Example: Recording a sale

You invoice a customer for £1,200 (£1,000 + £200 VAT):

AccountDebitCredit
Accounts Receivable (Asset)£1,200
Sales Revenue£1,000
VAT Liability£200
  • Debits: £1,200
  • Credits: £1,200
  • ✅ Balanced

Example: Receiving payment

The customer pays £1,200:

AccountDebitCredit
Bank (Asset)£1,200
Accounts Receivable (Asset)£1,200

Money moves from "owed to us" to "in the bank".

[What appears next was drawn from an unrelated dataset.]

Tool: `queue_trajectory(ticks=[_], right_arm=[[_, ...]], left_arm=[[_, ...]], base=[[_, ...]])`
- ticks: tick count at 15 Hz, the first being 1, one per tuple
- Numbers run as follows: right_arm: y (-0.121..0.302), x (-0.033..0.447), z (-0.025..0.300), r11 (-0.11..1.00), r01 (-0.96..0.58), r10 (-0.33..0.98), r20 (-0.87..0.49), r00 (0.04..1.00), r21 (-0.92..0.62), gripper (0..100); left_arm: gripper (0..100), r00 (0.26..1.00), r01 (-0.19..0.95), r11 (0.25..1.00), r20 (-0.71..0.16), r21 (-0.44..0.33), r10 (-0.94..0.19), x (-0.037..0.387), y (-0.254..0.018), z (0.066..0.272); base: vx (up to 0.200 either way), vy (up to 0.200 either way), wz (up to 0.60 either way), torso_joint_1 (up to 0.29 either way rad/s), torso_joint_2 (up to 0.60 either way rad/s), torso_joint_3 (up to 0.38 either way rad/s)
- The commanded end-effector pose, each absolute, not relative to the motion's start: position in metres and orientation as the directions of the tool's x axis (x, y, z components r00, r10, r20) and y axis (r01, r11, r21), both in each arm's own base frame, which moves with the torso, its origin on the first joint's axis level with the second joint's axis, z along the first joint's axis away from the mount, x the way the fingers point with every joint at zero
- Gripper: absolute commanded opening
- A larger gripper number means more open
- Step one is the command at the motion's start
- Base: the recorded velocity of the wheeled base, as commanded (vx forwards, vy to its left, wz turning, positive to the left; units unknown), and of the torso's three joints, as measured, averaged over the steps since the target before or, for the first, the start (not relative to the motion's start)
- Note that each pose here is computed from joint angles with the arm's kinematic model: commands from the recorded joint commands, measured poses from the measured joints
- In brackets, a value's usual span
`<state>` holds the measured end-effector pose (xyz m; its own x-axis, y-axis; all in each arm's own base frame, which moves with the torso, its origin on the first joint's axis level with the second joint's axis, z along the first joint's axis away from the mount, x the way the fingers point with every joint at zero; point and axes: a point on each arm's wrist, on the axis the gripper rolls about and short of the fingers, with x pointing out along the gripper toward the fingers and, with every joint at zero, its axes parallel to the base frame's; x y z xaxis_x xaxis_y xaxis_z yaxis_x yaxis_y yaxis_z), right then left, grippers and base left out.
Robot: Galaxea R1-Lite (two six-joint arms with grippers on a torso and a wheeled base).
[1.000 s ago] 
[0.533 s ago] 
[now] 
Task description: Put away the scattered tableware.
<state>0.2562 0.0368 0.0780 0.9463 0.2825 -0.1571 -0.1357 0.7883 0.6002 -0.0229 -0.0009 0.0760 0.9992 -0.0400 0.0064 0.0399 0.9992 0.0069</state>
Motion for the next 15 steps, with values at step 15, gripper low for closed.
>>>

How SpeyBooks handles this

When you create an invoice, SpeyBooks automatically generates the correct journal entries. You don't need to think in debits and credits — but you can if you want to.

# Create an invoice — journal entries generated automatically
curl -X POST https://api.speybooks.com/v1/invoices \
-H "Authorization: Bearer sk_live_your_api_key" \
-H "Content-Type: application/json" \
-d '{
"contact_id": "cont_abc123",
"items": [
{
"description": "Consulting",
"quantity": 1,
"unit_price": 100000,
"vat_rate": "standard"
}
]
}'

The underlying transaction:

{
"entries": [
{ "account": "Accounts Receivable", "debit": 120000, "credit": 0 },
{ "account": "Sales", "debit": 0, "credit": 100000 },
{ "account": "VAT Output", "debit": 0, "credit": 20000 }
]
}

Immutability

Ledger entries are immutable. To correct an error, you create a reversing entry rather than editing the original. This maintains a complete audit trail.